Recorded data
____

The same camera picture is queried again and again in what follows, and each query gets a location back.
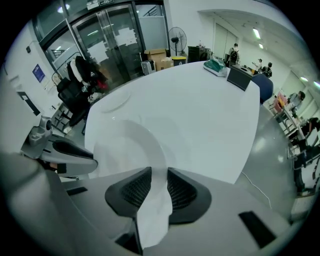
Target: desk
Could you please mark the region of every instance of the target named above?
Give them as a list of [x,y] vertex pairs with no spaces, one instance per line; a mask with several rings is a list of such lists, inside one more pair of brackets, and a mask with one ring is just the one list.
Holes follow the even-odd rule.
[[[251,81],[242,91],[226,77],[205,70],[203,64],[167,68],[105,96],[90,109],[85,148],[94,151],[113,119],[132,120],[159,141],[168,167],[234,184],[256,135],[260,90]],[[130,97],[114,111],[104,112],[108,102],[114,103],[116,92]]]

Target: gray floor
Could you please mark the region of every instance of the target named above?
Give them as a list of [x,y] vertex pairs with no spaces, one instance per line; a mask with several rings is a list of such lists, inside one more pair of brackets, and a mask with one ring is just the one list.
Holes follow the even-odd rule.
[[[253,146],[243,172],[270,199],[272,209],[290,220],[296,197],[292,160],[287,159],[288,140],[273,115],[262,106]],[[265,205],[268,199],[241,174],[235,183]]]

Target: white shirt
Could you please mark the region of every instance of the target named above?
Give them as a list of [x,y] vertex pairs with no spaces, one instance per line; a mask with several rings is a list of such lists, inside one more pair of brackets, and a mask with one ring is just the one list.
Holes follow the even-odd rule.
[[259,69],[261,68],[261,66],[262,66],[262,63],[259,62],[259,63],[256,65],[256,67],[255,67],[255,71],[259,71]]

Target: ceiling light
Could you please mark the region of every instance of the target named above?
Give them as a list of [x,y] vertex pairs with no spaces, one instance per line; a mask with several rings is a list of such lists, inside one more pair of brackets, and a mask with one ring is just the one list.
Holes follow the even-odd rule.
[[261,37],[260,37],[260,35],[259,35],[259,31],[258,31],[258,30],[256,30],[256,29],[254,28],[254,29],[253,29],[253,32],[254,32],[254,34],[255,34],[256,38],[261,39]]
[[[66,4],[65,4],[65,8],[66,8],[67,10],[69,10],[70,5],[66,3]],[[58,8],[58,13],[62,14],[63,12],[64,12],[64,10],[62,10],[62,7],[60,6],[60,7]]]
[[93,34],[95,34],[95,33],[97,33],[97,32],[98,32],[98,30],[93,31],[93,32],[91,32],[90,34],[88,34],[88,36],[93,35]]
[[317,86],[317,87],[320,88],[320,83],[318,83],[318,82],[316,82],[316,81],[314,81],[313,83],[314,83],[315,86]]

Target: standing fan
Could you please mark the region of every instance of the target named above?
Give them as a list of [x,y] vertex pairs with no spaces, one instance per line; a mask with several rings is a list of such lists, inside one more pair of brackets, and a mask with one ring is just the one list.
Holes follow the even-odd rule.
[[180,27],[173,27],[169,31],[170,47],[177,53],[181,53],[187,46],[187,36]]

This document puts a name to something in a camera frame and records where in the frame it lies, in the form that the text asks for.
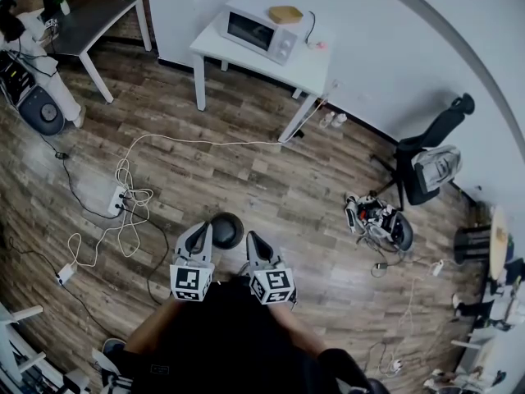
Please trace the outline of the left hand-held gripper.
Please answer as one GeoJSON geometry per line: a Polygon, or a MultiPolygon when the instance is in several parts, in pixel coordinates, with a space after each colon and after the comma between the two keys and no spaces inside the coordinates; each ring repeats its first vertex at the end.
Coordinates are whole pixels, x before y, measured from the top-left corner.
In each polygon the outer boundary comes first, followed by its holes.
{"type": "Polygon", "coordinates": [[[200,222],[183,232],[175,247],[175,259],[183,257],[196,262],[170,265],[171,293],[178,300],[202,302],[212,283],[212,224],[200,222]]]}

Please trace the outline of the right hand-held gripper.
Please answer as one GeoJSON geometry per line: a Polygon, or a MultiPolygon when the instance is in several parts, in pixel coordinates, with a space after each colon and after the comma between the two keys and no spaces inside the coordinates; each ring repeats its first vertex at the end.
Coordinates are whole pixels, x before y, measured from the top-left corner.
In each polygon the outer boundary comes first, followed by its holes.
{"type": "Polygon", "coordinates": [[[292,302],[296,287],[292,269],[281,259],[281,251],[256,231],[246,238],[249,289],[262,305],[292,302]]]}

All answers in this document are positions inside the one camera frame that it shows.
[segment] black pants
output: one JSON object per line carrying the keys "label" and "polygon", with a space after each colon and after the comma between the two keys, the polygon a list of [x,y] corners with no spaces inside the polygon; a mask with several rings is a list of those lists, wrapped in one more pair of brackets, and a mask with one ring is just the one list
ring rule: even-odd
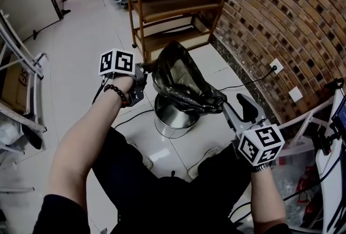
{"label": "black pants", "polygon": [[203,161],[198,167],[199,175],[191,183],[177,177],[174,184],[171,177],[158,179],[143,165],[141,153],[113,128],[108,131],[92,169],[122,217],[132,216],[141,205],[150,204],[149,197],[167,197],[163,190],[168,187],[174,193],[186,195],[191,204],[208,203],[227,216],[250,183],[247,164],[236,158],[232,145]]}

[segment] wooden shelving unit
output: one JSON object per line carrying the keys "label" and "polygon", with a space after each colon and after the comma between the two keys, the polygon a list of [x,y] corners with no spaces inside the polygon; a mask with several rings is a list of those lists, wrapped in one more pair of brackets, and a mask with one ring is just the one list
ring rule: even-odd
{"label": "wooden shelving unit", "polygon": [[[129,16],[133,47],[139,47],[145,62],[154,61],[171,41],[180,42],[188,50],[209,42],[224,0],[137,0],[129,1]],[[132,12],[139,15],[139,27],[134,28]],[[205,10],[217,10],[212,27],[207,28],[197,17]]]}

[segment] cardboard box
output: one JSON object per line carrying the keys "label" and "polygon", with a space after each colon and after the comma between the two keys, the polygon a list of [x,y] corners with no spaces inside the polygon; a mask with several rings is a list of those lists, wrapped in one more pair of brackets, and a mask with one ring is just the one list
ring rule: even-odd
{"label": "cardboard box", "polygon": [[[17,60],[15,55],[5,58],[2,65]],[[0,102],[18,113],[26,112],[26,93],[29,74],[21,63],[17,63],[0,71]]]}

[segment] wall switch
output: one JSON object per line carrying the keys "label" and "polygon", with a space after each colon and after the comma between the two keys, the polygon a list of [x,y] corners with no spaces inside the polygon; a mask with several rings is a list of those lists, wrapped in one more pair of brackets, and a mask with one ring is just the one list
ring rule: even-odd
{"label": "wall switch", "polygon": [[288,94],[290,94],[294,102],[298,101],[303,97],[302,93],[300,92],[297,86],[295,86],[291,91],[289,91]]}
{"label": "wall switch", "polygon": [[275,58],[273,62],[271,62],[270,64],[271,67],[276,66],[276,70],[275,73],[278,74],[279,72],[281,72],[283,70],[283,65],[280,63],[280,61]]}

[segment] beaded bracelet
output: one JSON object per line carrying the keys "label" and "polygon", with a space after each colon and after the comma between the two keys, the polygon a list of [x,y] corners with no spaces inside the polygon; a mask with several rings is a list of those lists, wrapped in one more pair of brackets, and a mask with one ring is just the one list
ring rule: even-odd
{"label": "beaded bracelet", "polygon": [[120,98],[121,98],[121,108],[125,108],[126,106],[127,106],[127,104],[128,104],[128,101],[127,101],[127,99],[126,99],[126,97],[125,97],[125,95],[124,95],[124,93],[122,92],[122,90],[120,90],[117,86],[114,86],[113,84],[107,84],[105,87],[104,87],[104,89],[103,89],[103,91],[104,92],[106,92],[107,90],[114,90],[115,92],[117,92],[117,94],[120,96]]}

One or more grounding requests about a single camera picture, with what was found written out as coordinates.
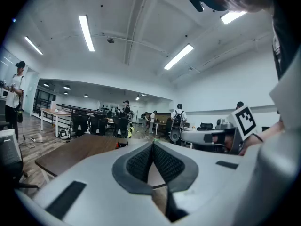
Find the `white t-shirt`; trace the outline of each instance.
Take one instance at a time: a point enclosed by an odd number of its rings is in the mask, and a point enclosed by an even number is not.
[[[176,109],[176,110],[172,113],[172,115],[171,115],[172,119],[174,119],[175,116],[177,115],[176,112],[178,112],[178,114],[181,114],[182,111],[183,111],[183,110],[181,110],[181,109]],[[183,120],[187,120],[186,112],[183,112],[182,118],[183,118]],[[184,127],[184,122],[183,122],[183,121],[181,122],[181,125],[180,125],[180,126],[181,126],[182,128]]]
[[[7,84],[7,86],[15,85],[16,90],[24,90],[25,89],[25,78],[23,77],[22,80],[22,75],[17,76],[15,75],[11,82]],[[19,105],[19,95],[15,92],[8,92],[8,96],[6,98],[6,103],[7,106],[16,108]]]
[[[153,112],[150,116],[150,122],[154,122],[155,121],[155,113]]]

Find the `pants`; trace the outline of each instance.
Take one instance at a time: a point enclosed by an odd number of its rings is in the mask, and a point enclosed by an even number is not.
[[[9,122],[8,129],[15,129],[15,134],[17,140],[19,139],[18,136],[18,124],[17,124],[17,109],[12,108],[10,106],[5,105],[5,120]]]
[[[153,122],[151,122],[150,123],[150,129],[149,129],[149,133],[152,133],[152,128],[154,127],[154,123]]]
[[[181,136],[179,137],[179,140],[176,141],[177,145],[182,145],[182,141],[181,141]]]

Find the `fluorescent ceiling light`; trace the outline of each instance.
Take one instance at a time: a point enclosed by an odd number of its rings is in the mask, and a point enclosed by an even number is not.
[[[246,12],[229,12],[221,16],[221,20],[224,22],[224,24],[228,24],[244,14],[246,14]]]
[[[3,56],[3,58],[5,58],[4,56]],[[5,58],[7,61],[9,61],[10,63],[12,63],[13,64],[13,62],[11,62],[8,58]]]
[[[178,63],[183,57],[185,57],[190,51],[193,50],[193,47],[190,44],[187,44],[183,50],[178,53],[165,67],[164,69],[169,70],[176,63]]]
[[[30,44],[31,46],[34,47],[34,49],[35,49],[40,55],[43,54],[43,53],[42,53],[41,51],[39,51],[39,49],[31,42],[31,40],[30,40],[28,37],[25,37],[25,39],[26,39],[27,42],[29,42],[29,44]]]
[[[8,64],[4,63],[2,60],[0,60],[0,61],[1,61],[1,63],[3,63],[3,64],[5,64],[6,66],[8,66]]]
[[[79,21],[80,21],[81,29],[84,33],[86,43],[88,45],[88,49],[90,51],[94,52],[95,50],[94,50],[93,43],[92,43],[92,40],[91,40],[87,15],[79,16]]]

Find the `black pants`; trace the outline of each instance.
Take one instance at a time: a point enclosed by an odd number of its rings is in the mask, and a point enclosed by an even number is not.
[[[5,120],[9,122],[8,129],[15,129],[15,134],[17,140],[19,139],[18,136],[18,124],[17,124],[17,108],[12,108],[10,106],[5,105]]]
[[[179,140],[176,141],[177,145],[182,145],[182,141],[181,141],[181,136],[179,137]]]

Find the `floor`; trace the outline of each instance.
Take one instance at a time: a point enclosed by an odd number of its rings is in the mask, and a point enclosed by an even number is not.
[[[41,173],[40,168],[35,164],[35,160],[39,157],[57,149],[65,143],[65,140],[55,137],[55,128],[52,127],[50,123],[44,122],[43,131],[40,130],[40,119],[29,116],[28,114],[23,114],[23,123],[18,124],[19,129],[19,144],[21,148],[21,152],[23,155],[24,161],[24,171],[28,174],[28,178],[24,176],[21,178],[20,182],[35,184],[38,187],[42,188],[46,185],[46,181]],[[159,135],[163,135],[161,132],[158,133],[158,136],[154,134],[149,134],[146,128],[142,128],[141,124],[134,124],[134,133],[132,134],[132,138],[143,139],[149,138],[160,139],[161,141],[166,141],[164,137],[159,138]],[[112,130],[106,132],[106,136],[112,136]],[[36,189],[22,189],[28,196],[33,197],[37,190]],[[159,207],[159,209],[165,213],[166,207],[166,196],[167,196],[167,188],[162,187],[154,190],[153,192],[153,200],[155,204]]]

____

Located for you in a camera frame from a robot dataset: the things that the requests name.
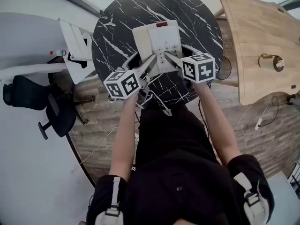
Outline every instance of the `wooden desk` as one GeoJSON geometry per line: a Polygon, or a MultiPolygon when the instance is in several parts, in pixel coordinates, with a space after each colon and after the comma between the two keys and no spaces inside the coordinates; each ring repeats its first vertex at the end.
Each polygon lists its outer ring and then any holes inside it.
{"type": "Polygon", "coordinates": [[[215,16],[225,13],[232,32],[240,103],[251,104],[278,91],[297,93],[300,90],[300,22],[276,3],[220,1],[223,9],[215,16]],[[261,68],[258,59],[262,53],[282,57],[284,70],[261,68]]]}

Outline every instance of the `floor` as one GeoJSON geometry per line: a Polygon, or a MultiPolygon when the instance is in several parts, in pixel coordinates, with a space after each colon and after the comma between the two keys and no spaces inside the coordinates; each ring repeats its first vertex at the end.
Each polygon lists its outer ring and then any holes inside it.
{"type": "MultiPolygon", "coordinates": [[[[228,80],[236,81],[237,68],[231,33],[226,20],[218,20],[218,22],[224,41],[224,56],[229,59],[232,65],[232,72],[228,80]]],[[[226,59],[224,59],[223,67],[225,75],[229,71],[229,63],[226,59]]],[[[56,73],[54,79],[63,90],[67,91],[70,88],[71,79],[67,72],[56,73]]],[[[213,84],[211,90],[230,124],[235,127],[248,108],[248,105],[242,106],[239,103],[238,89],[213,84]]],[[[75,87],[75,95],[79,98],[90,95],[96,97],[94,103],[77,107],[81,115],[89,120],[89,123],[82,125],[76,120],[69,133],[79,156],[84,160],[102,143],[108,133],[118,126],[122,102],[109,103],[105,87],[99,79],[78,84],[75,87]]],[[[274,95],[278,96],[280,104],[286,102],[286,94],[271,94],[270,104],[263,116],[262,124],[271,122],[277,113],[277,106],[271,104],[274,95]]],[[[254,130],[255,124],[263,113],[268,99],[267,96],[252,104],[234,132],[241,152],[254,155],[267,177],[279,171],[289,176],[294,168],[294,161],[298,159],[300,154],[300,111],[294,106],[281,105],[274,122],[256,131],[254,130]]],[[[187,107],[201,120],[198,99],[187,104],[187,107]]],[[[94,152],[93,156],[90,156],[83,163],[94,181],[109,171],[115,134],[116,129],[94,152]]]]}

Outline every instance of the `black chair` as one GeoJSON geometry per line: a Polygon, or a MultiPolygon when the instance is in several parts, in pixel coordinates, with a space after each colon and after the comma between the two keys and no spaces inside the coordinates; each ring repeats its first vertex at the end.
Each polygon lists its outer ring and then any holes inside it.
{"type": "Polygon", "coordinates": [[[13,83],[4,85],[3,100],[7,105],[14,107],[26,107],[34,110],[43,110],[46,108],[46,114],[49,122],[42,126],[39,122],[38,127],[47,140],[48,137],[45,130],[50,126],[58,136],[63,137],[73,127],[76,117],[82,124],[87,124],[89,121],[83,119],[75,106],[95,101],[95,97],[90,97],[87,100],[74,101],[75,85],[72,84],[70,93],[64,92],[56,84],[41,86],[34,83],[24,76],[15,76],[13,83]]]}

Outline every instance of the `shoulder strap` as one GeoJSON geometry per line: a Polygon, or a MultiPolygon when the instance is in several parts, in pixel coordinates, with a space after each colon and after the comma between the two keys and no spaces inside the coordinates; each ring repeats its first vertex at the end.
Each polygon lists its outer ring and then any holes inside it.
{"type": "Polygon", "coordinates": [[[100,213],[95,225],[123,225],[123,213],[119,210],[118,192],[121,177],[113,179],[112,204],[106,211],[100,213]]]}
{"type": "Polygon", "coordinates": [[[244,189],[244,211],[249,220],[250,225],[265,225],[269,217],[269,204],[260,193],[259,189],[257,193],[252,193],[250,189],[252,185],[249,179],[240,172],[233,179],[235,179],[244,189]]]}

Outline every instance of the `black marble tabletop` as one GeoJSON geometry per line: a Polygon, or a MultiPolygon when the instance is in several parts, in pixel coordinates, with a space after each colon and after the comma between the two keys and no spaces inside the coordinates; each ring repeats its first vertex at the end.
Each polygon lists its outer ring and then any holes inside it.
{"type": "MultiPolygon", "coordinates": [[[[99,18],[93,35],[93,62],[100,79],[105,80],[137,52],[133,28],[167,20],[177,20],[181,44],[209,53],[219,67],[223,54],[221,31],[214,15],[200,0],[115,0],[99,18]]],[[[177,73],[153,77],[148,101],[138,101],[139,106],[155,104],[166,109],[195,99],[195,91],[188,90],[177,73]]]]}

____

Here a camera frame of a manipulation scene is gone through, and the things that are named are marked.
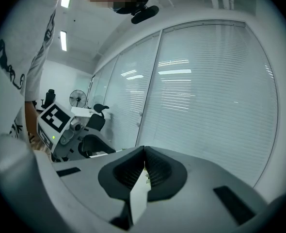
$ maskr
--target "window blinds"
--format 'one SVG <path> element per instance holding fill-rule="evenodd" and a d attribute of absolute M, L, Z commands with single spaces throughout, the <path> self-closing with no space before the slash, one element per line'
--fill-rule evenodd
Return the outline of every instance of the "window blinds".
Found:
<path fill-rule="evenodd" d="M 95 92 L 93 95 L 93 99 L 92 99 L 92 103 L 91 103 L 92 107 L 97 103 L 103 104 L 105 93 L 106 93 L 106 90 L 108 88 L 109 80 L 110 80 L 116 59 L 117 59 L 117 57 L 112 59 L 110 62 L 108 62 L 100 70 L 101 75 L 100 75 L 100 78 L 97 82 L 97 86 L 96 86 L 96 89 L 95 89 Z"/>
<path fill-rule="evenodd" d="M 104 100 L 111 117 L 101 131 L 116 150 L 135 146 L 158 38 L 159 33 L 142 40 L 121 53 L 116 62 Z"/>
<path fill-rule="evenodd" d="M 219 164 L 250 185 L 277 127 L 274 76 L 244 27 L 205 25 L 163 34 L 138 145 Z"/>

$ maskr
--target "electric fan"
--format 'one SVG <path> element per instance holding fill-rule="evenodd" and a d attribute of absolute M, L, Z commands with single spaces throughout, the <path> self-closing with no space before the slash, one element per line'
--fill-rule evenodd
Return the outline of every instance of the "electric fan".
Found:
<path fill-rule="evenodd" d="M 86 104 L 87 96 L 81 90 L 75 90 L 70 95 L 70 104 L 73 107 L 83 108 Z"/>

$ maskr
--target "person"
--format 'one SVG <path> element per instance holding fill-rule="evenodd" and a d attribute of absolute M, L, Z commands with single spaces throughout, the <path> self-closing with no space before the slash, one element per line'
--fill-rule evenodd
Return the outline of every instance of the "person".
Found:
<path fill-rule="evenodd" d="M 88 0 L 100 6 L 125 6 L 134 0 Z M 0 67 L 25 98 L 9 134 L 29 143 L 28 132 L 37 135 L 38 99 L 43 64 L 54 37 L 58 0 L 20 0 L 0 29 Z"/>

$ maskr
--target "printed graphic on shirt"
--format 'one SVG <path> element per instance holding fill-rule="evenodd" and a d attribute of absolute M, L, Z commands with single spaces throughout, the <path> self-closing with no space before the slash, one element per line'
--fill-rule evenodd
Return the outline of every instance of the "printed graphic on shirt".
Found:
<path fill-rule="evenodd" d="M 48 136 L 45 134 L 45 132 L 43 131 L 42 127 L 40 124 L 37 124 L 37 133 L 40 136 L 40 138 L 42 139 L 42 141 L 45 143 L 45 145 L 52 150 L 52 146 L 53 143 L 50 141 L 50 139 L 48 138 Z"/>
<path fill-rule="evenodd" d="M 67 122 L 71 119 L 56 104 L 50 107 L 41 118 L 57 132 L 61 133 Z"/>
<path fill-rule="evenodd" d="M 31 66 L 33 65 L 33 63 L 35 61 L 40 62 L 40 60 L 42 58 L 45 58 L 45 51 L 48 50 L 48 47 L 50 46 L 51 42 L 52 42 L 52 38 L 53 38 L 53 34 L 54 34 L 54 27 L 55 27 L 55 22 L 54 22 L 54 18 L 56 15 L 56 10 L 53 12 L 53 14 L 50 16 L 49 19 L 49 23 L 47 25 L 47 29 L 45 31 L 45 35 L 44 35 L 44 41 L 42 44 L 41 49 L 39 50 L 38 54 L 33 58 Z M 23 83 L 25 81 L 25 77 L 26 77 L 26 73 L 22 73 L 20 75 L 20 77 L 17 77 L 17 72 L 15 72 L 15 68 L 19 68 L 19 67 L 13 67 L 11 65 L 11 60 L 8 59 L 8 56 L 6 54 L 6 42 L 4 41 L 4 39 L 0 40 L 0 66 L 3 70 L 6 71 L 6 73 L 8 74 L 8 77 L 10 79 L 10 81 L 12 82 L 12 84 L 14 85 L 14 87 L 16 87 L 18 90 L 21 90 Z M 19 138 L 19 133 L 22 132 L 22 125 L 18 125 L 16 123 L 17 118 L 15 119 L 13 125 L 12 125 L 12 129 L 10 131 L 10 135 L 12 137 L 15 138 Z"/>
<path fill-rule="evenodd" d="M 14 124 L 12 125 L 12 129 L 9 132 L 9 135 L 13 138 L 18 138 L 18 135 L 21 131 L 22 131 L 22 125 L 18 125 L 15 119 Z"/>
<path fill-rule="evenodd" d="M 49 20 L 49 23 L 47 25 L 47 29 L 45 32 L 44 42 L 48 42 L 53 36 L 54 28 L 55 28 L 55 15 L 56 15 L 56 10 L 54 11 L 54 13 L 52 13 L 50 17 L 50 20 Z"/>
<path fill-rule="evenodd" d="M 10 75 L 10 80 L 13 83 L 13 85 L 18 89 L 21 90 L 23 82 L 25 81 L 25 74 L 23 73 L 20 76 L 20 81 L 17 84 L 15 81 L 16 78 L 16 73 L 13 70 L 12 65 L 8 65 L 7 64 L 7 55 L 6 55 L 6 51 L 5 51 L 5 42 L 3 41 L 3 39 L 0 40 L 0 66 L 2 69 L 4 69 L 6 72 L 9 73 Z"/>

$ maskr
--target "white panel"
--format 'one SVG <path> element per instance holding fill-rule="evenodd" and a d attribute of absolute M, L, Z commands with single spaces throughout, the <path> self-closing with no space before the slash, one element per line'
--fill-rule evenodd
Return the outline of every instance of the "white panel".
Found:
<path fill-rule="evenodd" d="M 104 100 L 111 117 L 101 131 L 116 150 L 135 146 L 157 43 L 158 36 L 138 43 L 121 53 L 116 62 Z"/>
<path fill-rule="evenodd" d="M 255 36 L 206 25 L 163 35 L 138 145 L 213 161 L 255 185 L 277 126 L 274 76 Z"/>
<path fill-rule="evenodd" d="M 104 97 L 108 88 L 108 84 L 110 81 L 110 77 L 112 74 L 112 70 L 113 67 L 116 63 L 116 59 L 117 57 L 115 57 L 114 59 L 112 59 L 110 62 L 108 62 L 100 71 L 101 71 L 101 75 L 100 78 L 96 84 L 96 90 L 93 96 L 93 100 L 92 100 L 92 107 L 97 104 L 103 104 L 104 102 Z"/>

____

## TASK
The job here is to find each line above with the word "requests" and copy it.

## YOUR RESPONSE
One or more grounding requests about a single camera picture, with what was found written out as coordinates.
Located for you in a camera frame from a robot dataset: the things that the requests name.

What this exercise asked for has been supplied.